5.1.1 Distributions of the daily counts of casual and member riders

Let’s begin by comparing the distribution of the daily counts of casual and member riders. The following plot overlays the distribution of the daily counts of casual and member user with the granularity of the records being daily counts.

The distribution for the casual riders is right skewed with the mode at around 1,500, a tail extending to over 5,000 (no counts more than 7,500); the one with the member ones is left skewed with the mode at around 11,000. The spread of the casual distribution is more concentrated on the range from 0 to 4,000 than that of the member one, which has a spread of much wider span from 0 to 15,000. Both distribution do not have significant outliers.

5.1.2 Relationship between the daily counts of casual and member riders

The density plots do not show us how the daily counts for casual and member riders vary together. The following scatter plot helps us to investigate the relationship between casual and member counts. We will also draw a linear linear regression line for both groups. The points in the scatter plot are colored according to whether or not the day is working day. Since there are many points in the scatter plot, we make them small to help with solving the overplotting issue.

The scatter plot roughly exhibits a linear relationship between casual and registered riders on the weekend. Moreover, it makes clear the separation between the work days and non-work days. However, the overplotting makes it difficult to see the density of the joint counts. To address this issue, let’s try visualizing the data with another technique, the kernel density plot.

The kernel density plot suggests that for work days there are significantly more member riders than casual ones but for nonwork days the difference is not as large. It’s obviously easier to see the relationship on this plot since the density centers look more clear and therefore the overplotting issue is addressed.

5.2 Part 2

5.2.1 Number of riders every hour in Jan 2019

If we look at the graph of the number of riders every hour in Jan 2019, we notice that there is a repeating pattern that the number of riders keep fluctuating every day. Let’s take a closer look at the pattern of number of bike riding every day. We want to investigate the average number of bike riding each hour in 2019.

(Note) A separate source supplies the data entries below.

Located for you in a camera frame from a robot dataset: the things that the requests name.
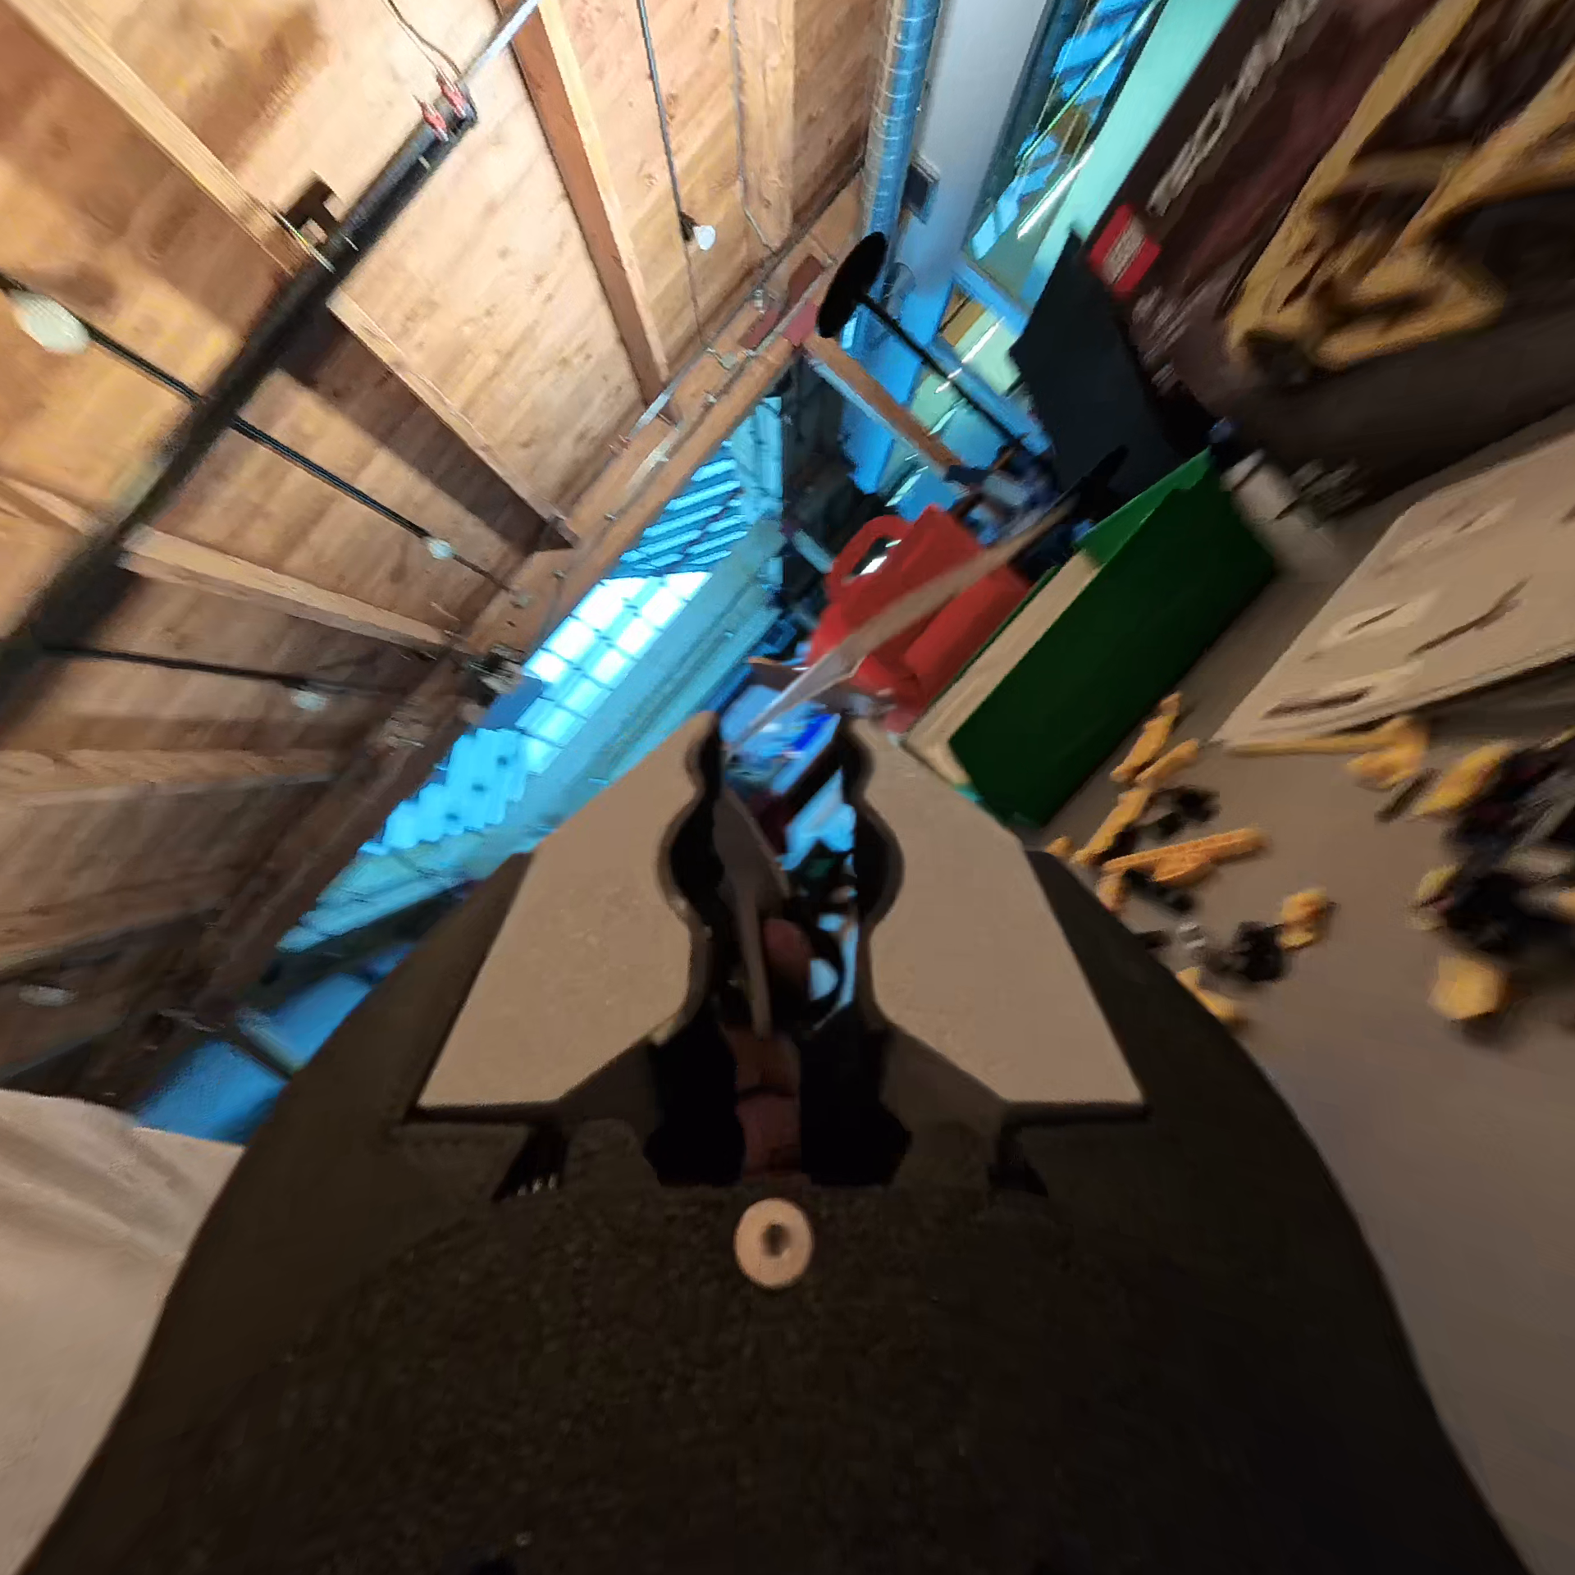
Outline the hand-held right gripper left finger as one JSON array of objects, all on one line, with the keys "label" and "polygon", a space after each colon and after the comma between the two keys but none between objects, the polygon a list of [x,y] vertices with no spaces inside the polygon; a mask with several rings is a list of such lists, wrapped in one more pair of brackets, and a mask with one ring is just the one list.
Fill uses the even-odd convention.
[{"label": "hand-held right gripper left finger", "polygon": [[521,859],[418,1094],[423,1115],[523,1122],[505,1184],[549,1184],[610,1122],[667,1184],[741,1171],[738,1056],[716,1004],[738,961],[718,718],[680,723]]}]

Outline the red fabric bag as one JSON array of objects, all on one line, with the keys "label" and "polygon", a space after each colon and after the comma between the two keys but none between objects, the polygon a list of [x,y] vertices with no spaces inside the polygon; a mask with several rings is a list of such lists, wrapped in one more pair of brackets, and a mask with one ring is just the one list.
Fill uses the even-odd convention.
[{"label": "red fabric bag", "polygon": [[[903,595],[984,553],[970,530],[938,505],[926,505],[915,520],[882,515],[864,521],[824,572],[824,604],[805,661],[824,658]],[[1033,585],[1015,561],[992,567],[877,643],[849,676],[849,686],[867,699],[885,700],[888,725],[905,731],[1030,597]]]}]

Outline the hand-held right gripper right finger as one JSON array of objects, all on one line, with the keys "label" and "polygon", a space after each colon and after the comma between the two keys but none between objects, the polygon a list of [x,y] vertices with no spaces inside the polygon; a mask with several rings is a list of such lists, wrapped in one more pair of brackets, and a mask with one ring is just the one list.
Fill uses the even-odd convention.
[{"label": "hand-held right gripper right finger", "polygon": [[1021,841],[872,722],[846,727],[851,999],[810,1056],[818,1184],[1046,1174],[1144,1132],[1144,1091]]}]

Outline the silver ventilation duct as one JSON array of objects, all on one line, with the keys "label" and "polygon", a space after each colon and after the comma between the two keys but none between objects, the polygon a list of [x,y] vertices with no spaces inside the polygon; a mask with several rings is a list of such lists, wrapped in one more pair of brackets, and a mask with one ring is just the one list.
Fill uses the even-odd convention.
[{"label": "silver ventilation duct", "polygon": [[892,234],[926,88],[939,1],[888,1],[861,165],[865,233]]}]

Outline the yellow black brick car model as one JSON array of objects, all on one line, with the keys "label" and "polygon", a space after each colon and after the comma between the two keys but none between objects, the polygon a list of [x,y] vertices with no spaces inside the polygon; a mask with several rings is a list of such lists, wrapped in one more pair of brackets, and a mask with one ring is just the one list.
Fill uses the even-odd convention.
[{"label": "yellow black brick car model", "polygon": [[1389,718],[1353,735],[1348,774],[1384,797],[1379,818],[1435,830],[1438,861],[1404,900],[1407,928],[1433,948],[1427,1009],[1491,1038],[1525,989],[1571,968],[1571,728],[1432,754],[1425,722]]}]

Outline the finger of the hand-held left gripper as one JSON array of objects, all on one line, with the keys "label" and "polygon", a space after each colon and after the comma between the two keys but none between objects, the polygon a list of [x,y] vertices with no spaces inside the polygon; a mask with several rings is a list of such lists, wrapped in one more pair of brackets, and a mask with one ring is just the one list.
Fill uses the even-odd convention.
[{"label": "finger of the hand-held left gripper", "polygon": [[751,1030],[770,1037],[775,1028],[764,923],[783,912],[788,884],[764,832],[733,791],[716,797],[716,855]]}]

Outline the white cardboard sheets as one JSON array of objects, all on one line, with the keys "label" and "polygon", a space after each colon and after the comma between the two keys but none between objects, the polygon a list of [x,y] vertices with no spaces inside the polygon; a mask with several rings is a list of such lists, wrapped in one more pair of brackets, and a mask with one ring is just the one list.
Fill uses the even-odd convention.
[{"label": "white cardboard sheets", "polygon": [[913,722],[902,740],[907,753],[952,786],[967,782],[967,771],[959,764],[951,743],[954,733],[993,695],[998,684],[1031,653],[1053,622],[1092,585],[1098,572],[1098,562],[1089,553],[1077,551],[1048,574]]}]

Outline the pile of yellow panel bricks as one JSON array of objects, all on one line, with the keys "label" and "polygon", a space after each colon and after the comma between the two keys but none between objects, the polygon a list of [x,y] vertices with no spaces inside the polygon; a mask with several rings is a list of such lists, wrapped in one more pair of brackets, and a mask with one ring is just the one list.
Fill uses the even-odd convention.
[{"label": "pile of yellow panel bricks", "polygon": [[1136,938],[1171,966],[1199,1007],[1238,1032],[1248,1015],[1226,986],[1282,979],[1294,953],[1325,938],[1333,900],[1322,887],[1300,887],[1272,917],[1244,919],[1222,941],[1210,937],[1199,915],[1200,891],[1226,868],[1266,856],[1269,836],[1253,825],[1213,827],[1217,792],[1187,777],[1203,745],[1185,735],[1185,715],[1180,692],[1159,699],[1110,768],[1115,795],[1103,818],[1082,838],[1053,836],[1044,853],[1085,876],[1112,917],[1125,919],[1138,904],[1162,919]]}]

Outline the black office chair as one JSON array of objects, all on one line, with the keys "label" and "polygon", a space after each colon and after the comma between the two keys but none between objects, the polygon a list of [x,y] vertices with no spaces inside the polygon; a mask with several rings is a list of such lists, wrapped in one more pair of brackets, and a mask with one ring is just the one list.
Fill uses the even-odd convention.
[{"label": "black office chair", "polygon": [[1133,497],[1197,456],[1162,415],[1080,239],[1051,266],[1008,359],[1059,480],[1075,482],[1120,454],[1110,485]]}]

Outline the black ceiling pipe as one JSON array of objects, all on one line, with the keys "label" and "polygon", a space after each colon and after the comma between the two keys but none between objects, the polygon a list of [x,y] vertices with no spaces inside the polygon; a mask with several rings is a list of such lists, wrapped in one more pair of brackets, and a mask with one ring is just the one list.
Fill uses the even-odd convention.
[{"label": "black ceiling pipe", "polygon": [[239,351],[194,400],[149,477],[130,487],[127,502],[93,523],[86,541],[29,600],[17,626],[3,640],[3,705],[11,704],[30,669],[44,659],[45,636],[81,628],[89,602],[108,592],[129,536],[152,525],[175,502],[219,439],[240,420],[245,405],[326,316],[337,289],[380,246],[388,228],[478,120],[473,97],[460,85],[442,88],[419,110],[421,116],[400,149],[326,228],[322,244],[275,292]]}]

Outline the grey building instruction booklet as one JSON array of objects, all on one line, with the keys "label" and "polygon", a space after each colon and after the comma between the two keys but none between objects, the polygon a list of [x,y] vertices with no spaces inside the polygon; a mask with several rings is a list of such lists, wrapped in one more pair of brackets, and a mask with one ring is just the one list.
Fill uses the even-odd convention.
[{"label": "grey building instruction booklet", "polygon": [[1405,508],[1213,738],[1351,733],[1571,659],[1573,439]]}]

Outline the dark toy car box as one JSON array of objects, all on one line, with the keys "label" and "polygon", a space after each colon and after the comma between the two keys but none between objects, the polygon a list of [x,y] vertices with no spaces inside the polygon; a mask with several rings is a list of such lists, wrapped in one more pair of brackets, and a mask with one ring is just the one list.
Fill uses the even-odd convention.
[{"label": "dark toy car box", "polygon": [[1082,254],[1287,474],[1381,495],[1571,408],[1573,5],[1236,5]]}]

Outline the large window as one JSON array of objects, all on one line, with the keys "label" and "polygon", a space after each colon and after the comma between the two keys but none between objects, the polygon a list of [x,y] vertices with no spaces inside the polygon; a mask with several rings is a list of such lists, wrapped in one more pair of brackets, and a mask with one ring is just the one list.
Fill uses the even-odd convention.
[{"label": "large window", "polygon": [[360,853],[434,871],[439,850],[505,828],[534,835],[575,774],[585,733],[680,645],[695,602],[726,589],[760,600],[777,576],[783,397],[764,395],[662,505],[634,546],[560,618],[506,695],[508,718],[470,727]]}]

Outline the black disc on pole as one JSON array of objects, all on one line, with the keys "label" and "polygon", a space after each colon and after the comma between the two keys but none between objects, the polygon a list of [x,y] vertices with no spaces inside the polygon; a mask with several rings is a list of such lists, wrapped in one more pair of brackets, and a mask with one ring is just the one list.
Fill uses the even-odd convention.
[{"label": "black disc on pole", "polygon": [[836,266],[802,354],[844,402],[907,444],[933,471],[1015,449],[1043,457],[1049,441],[1031,412],[990,387],[949,339],[921,344],[875,298],[888,243],[874,231]]}]

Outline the dark green plastic bin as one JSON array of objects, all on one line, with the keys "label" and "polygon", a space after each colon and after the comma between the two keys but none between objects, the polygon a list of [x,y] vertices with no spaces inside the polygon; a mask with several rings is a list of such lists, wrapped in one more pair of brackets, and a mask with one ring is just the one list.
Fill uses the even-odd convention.
[{"label": "dark green plastic bin", "polygon": [[1208,451],[1092,526],[1079,551],[1097,577],[954,733],[966,782],[939,776],[1016,828],[1051,822],[1276,576]]}]

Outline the long pale wooden bar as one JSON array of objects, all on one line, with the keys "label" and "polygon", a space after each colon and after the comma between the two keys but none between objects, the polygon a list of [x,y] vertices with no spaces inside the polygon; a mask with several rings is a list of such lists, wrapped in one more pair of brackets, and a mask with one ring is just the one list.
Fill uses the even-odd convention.
[{"label": "long pale wooden bar", "polygon": [[751,718],[738,731],[736,738],[726,743],[726,753],[736,756],[746,741],[774,725],[785,712],[829,695],[836,686],[852,679],[861,663],[880,645],[897,638],[911,623],[931,618],[970,590],[975,582],[1008,566],[1020,553],[1067,521],[1077,512],[1077,505],[1077,497],[1066,494],[1059,502],[1039,510],[1031,520],[985,548],[974,559],[946,567],[933,579],[900,594],[864,623],[834,641],[820,658],[797,669],[795,676],[779,689],[777,699],[769,702],[756,718]]}]

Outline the grey desk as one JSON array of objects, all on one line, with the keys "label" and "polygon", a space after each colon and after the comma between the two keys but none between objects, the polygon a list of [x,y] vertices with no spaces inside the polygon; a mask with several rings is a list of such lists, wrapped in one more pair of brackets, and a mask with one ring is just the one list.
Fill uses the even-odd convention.
[{"label": "grey desk", "polygon": [[1492,1040],[1423,1002],[1443,861],[1331,758],[1218,758],[1269,836],[1218,900],[1325,887],[1330,937],[1244,1040],[1031,855],[1149,1083],[1149,1112],[1031,1129],[1103,1263],[1098,1358],[1044,1481],[1053,1571],[1571,1571],[1571,1037],[1556,994]]}]

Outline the person in white shirt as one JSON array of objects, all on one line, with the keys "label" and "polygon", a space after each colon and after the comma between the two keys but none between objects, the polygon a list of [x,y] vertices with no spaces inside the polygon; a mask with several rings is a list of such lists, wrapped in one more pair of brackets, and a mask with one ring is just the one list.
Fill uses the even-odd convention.
[{"label": "person in white shirt", "polygon": [[234,1143],[1,1091],[1,1570],[19,1571],[121,1407]]}]

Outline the round white ceiling lamp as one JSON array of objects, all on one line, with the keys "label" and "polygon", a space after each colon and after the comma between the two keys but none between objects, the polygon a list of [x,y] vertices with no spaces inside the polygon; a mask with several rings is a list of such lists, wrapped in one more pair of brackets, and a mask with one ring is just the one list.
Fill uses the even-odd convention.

5.2.2 Daily pattern of bike riding

According to the graph above, it can be observed that the number of riders peaks during rush hours each day. Moreover, the number of riders gradually decreases and achieves its lowest point at 3:00 AM.

5.2.3 Difference between patterns of riders

When comparing the number of casual and member riders, we notice that the former is much lower than the latter. More importantly, there are different patterns of bike riding for these two types of riders. For members, as in the last graph, the number of riders increases rapidly during rush hours. It can be inferred that many member riders use bike sharing for daily commute. On the other hand, for casual riders, most bike sharing happen during the daytime and there is no rapid increase in rush hours.

5.3 Part 3

In this part of analysis, let’s find out how the weather condition influences the riding behaviors. The data granularity is at the daily level.

5.3.1 Average number of trips per day in different temperatures

Firstly, we want to visualize the average number of trips per day in different temperatures.

The graph below clearly shows that the number of trips ramps up quickly from 0 to 60 degrees, but the relationship between bike rental and temperature becomes weaker in temperatures above 60 degrees. The mode is at around 55 degree, meaning that there is a distinctly high number of bike rentals in that temperature. After some further investigation, we found out that a potential explanation for the unusual spike is that the National cherry blossom festival in DC was at the day for the mode temperature.

5.3.2 Average daily trips counts with different precipitation

Next, let’s visualize the relationship between rainy days and the number of trips.

It’s counter-intuitive to see that the number of trips is not necessarily less in the rainy days. In fact, we can see a few outliers at the days with extremely heavy rains have a pretty high number of trips. Also, it’s interesting to see that the number of trips on workdays are less affected by rains than on weekends. A reasonable guess is that on weekdays people cannot avoid renting bikes for commuting no matter if it is rainy or not.

5.3.3 Average daily trips counts by snow

Then, we looked into the impact of snow on the number of trips.

The impact of snow is very obvious as the average number of trips drops drastically on snowy days. Additionally, though the data points for the snowy days are scarce, we can roughly observe that with the increasing severeness of snow, the number of trips decreases proportionally. And during work days the snow depth has a smaller effect on the number of trips than during non-work days.